TASK TO CARRY OUT: Please quote exactly the opening lines of the data, from the first line to the one where "Rings of one" appears.

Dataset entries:
↓↓↓

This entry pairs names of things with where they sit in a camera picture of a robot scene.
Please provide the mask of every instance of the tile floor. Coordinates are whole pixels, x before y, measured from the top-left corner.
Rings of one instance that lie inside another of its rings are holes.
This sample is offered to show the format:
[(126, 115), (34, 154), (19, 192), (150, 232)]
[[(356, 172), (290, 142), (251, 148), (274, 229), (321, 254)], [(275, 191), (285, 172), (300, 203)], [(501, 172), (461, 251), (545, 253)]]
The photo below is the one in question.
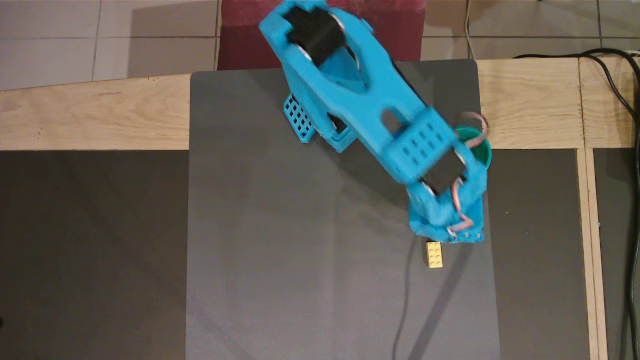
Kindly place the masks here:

↑↑↑

TASK SOLUTION:
This entry pairs names of things with where they sit in a camera picture of a robot scene.
Please provide the mask of every instance of the tile floor. Coordinates are whole pixels, x before y, measured from the top-left corner.
Rings of one instance that lie inside another of its rings are holes.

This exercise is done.